Герой романа Хейли, менеджер автомобильного завода Мэттью Залески, размышляет о том, что думают посторонние, совершая экскурсию по заводу. А думают они так: «Рабочие со временем привыкают к шуму, духоте, жаре, к напряженному темпу и бесконечному однообразию работы». Ведь он не раз слышал, как взрослые посетители говорили своим детям: «Они же привыкли. И обычно довольны своей работой. Они не променяли бы ее ни на что другое». И Залески «всякий раз хочется крикнуть: „Не верьте этому, дети! Это ложь!“»
Конечно, это ложь, ведь, как свидетельствует современный французский писатель Патрик Рамбо в книге 2008 года «Хроника царствования Николя I» (под этим именем выведен Саркози), рабочие на конвейере компании «Ситроен», изнуренные невыносимым ритмом, даже «вешались в раздевалках ситроеновских цехов».
Глава восемнадцатая. «Радио вместо фисгармонии».
«Ревущие двадцатые» в английской и американской литературе
Эдгар Доктороу в романе «Регтайм» пишет, что Америка на заре XX века – «нация паровых экскаваторов, локомотивов, воздушных кораблей [то есть дирижаблей], двигателей внутреннего сгорания, телефонов и двадцатипятиэтажных зданий». США 1920-х – это уже нация самолетов, автомобилей, холодильников и стоэтажных небоскребов.
Ускорение американской экономике придала Первая мировая война, США – единственное государство в мире, которое от нее только выиграло. 1920-е годы в США называют эрой процветания, или периодом процветания Кулиджа – по имени тогдашнего президента страны. В те годы Штаты обладали самой быстроразвивающейся экономикой в мире. В 1925–1929 годах ВВП рос средними темпами 8,9% в год. Повышались производительность труда и зарплата.
В романе «Большие деньги» (1936), действие которого охватывает «тучные» послевоенные годы, Джон Дос Пассос отмечает, что теперь «люди делают куда больше денег, чем когда-либо прежде в своей жизни, покупают акции, стиральные машины, шелковые чулки своим женам и еще посылают деньги престарелым родителям»; в Нью-Йорке все строят карьеру; интеллектуалы зачитываются «Теорией праздного класса» (1899) Торстейна Веблена; движение на улицах города плотное.

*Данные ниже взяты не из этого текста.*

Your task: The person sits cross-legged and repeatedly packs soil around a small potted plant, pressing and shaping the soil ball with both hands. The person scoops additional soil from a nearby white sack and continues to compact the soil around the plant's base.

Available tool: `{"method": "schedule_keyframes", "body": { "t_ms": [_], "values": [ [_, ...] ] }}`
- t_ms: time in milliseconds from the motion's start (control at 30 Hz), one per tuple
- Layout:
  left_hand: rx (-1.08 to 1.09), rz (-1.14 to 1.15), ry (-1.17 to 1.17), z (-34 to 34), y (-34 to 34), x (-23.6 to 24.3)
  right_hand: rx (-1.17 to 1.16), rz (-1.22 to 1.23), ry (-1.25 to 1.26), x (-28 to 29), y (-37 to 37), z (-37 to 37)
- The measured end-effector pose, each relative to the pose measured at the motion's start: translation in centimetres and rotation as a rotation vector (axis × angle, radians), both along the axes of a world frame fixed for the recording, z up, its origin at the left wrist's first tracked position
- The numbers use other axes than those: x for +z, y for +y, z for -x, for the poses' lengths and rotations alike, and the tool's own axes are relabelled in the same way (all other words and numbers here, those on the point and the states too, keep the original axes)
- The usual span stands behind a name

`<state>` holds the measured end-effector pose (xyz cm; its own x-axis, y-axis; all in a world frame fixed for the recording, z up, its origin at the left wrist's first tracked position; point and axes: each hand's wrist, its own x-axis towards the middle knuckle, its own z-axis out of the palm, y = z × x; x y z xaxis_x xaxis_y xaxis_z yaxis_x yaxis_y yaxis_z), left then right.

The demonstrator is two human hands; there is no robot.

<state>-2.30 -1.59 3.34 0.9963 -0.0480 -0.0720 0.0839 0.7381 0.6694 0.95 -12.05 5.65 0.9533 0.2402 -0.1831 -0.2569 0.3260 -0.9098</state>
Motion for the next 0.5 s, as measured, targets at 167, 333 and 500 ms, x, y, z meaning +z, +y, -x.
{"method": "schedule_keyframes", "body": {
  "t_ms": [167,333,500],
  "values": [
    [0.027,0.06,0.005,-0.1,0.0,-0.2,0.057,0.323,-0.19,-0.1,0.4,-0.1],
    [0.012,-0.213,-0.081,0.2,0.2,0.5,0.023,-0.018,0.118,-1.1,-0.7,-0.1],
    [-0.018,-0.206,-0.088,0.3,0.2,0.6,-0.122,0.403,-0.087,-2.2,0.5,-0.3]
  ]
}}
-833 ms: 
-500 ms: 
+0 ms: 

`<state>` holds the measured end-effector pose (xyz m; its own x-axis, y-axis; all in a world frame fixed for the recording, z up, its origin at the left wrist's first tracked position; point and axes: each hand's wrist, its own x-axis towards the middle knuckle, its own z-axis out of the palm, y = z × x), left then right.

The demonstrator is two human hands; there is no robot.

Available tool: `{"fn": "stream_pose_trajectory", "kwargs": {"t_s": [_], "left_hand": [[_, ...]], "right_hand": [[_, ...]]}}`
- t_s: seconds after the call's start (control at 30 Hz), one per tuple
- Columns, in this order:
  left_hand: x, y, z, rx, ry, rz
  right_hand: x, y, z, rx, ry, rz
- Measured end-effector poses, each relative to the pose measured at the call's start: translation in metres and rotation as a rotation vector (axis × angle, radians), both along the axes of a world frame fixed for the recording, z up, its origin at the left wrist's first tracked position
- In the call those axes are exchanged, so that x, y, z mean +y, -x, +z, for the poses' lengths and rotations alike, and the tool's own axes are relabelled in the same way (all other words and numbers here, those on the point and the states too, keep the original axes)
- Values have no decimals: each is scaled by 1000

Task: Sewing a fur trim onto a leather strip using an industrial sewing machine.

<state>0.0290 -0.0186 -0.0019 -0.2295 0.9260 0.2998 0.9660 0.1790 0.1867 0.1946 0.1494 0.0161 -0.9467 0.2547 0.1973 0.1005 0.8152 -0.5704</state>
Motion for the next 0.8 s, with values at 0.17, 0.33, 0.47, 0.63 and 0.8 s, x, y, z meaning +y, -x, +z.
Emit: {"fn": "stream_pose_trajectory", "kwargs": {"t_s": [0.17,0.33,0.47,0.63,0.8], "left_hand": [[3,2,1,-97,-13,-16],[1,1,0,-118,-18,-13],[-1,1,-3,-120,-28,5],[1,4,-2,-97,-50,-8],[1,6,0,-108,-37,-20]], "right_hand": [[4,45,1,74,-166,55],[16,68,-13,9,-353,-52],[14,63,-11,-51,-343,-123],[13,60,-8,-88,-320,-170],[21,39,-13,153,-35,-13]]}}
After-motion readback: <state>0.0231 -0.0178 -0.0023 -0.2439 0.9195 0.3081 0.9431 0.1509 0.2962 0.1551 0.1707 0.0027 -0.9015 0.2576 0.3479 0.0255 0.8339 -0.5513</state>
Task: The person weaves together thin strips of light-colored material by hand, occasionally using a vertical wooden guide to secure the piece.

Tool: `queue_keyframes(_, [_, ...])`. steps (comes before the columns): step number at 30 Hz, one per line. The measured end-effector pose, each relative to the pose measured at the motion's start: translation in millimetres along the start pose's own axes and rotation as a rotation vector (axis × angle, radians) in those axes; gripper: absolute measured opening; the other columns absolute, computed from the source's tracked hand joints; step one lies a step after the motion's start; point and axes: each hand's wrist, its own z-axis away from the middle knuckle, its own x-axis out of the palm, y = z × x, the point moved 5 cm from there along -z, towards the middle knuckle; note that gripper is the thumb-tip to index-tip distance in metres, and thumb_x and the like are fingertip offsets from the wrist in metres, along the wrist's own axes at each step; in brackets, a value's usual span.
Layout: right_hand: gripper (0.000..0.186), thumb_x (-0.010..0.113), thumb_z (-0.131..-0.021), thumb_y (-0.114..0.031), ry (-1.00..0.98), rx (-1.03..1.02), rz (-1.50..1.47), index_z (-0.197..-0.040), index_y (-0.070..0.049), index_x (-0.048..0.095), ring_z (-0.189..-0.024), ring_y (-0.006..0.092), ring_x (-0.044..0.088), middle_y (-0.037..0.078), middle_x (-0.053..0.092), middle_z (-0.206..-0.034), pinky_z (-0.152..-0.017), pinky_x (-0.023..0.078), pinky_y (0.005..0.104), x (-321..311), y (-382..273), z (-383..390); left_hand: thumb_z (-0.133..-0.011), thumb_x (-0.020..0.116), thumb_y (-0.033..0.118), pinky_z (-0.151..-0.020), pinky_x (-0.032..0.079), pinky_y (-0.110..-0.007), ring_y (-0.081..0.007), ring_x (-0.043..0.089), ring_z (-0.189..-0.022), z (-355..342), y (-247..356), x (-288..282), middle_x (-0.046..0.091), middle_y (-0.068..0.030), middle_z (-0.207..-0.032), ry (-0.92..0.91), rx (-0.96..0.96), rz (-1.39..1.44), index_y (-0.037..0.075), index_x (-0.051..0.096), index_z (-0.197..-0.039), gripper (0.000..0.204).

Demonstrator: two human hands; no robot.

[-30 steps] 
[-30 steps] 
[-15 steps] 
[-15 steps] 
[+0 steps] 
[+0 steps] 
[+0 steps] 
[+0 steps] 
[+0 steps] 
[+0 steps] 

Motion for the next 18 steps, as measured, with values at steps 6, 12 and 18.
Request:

Растет и оптимизм американцев, крепнет вера в будущее. Люди начинают понемножку залезать в долги. Это резкое изменение менталитета, ведь до 1920-х брали лишь ипотеку, причем только на небольшую часть стоимости недвижимости, и старались рассчитаться как можно скорее. Вот отношение к кредитам Оливии, героини романа Джона Стейнбека «К востоку от Эдема» (1952), действие которого в основном происходит до и во время Первой мировой войны: «Долги» – само это слово и то, что за ним стоит, вызывало у Оливии отвращение. Счет, не оплаченный до пятнадцатого числа, превращался в долг. Слово «долги» ассоциировалось с чем-то грязным, с распущенностью, с бесчестием, Оливия искренне считала, что ее семья лучшая в мире, и из чувства снобизма не могла допустить, чтобы такую семью пятнали долги. <…> Оливия была решительно против покупок в кредит, даже когда система кредитов стала очень популярной. Купленное в кредит еще не твоя собственность, а раз так, то это те же долги. Оливия сначала копила деньги, а уж потом покупала то, что хотела, оттого-то новые вещи появлялись у нас года на два позже, чем у наших соседей.